* _Requirement_
Please write out the final portion of the records below exactly: the line containing "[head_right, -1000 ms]", every line after it, and nothing else.

* _Data to use_
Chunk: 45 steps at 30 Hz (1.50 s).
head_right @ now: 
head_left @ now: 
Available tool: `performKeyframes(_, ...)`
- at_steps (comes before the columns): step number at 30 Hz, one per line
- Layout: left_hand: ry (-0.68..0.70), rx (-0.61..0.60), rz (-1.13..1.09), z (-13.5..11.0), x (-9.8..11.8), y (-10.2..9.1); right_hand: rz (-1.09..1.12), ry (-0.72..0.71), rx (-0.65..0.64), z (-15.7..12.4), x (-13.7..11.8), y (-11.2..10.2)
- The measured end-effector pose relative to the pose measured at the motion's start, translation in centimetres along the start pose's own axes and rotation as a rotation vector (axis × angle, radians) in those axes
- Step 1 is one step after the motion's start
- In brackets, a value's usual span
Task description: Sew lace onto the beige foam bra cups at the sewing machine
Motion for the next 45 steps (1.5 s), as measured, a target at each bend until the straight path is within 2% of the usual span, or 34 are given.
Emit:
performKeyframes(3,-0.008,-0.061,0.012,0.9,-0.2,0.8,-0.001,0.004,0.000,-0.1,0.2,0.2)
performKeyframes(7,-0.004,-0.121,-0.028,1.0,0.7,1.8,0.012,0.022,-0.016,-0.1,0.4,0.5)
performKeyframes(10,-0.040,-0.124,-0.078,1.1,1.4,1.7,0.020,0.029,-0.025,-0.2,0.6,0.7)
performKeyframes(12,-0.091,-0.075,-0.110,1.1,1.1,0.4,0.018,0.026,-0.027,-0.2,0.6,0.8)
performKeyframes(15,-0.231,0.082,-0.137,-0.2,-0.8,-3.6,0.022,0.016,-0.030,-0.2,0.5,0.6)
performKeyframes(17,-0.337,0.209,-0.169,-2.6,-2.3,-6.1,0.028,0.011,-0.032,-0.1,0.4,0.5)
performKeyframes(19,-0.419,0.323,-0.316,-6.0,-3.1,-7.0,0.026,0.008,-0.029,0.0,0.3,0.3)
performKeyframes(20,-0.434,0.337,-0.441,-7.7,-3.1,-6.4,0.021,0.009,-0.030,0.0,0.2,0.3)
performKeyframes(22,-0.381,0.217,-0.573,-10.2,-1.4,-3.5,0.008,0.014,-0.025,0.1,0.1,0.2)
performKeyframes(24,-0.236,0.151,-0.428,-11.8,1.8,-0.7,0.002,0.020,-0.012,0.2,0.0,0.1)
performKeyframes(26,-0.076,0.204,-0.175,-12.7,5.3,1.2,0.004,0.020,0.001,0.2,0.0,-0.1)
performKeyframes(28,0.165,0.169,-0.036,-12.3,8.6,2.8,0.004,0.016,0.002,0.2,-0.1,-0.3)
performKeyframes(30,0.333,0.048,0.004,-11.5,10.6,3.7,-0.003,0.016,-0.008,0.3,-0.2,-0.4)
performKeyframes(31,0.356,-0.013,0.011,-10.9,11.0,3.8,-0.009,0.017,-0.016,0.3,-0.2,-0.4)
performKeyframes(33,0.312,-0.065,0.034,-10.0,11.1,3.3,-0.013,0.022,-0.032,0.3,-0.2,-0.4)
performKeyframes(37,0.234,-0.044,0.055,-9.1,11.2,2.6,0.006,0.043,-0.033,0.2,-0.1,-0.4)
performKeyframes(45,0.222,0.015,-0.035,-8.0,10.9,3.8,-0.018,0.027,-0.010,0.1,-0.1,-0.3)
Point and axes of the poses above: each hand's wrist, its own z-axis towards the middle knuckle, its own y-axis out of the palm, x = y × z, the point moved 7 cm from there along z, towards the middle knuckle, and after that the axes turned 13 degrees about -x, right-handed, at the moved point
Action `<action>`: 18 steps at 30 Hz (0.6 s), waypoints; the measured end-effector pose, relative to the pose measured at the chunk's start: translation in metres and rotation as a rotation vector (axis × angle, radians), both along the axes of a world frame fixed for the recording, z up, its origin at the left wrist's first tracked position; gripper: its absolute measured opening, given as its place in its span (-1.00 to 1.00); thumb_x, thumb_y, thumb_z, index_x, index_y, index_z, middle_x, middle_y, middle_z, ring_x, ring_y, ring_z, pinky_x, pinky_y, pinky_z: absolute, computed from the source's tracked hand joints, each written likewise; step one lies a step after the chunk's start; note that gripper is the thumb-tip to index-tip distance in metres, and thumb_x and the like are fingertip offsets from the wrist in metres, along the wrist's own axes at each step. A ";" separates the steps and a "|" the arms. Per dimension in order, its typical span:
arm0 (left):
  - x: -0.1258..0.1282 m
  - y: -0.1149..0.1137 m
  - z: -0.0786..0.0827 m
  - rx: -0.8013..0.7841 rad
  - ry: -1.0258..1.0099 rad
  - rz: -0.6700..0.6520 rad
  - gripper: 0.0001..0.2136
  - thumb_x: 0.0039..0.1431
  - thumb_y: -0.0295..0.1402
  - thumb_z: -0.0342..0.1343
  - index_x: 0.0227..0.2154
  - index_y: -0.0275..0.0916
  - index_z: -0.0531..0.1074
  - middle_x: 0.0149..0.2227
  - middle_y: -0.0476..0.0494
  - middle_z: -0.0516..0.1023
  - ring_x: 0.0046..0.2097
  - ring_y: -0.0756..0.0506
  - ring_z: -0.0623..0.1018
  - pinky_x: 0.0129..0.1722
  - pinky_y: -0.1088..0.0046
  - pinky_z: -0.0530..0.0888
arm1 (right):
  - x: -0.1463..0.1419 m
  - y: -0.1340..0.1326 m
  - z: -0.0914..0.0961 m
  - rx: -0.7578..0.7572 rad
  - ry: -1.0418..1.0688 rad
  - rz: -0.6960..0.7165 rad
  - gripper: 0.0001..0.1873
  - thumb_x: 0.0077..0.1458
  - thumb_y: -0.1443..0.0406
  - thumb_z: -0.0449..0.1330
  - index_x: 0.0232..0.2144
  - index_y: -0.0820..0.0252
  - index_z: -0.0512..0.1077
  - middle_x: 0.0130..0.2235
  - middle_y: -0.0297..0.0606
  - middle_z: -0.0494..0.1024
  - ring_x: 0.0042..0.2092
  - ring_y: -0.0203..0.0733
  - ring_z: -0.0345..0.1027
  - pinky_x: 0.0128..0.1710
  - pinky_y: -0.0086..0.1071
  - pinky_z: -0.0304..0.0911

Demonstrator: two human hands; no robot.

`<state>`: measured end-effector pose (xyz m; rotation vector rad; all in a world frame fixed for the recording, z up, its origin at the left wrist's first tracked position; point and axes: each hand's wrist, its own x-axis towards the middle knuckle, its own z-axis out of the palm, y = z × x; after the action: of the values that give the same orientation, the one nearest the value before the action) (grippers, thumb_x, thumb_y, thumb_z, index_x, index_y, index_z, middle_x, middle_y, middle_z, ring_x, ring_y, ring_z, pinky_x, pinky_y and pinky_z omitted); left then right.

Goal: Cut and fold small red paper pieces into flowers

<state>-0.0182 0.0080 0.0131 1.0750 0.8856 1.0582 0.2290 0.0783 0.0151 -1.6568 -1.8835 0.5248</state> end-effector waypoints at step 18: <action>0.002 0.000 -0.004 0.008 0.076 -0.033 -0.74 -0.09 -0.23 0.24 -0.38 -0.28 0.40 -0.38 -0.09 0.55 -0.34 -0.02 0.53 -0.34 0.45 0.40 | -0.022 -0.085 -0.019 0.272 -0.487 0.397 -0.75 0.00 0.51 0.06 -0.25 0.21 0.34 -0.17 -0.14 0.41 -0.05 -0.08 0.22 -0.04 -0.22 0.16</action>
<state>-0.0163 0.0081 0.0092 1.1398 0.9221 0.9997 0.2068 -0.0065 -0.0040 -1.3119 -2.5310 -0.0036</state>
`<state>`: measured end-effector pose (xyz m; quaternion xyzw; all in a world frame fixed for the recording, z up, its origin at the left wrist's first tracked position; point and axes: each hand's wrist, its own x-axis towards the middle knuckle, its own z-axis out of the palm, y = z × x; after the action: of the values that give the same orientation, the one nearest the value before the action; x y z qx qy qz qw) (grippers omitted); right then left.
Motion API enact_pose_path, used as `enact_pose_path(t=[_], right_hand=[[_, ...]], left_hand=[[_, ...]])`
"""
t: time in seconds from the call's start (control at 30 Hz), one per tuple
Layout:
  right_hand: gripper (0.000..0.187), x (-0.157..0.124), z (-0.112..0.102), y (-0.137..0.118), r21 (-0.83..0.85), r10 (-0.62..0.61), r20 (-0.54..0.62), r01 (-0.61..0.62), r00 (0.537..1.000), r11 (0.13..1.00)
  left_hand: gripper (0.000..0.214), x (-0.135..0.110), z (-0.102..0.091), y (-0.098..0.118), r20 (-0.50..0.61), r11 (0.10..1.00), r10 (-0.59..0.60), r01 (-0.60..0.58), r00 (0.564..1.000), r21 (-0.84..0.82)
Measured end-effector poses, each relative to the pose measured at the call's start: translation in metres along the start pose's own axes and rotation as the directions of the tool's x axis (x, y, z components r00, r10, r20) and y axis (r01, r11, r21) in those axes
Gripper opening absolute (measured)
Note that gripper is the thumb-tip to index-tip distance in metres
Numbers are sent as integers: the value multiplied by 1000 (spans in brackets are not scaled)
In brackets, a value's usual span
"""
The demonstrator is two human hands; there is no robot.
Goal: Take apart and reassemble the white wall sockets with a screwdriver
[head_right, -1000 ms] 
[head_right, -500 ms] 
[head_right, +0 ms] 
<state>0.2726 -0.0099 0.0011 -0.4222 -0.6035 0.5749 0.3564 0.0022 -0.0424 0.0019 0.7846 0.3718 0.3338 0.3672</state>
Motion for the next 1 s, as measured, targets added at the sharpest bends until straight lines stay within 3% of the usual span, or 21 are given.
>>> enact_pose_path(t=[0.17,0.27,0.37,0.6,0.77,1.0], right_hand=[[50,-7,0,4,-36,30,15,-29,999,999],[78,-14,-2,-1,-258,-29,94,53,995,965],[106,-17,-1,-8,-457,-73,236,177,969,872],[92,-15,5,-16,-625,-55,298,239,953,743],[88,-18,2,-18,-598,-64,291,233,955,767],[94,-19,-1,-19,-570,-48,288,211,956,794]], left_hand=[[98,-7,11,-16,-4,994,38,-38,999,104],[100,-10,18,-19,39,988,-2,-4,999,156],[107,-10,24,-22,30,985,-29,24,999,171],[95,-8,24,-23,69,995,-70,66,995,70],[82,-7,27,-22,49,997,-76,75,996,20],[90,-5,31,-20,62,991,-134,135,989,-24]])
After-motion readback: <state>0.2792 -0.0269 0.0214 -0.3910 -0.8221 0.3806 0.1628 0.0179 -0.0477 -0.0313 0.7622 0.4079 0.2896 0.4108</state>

* _Exercise answer_
[head_right, -1000 ms] 
[head_right, -500 ms] 
[head_right, +0 ms] 
<state>0.2726 -0.0099 0.0011 -0.4222 -0.6035 0.5749 0.3564 0.0022 -0.0424 0.0019 0.7846 0.3718 0.3338 0.3672</state>
Motion for the next 1 s, as measured, targets added at the sharpest bends until straight lines stay within 3% of the usual span, or 21 are given.
>>> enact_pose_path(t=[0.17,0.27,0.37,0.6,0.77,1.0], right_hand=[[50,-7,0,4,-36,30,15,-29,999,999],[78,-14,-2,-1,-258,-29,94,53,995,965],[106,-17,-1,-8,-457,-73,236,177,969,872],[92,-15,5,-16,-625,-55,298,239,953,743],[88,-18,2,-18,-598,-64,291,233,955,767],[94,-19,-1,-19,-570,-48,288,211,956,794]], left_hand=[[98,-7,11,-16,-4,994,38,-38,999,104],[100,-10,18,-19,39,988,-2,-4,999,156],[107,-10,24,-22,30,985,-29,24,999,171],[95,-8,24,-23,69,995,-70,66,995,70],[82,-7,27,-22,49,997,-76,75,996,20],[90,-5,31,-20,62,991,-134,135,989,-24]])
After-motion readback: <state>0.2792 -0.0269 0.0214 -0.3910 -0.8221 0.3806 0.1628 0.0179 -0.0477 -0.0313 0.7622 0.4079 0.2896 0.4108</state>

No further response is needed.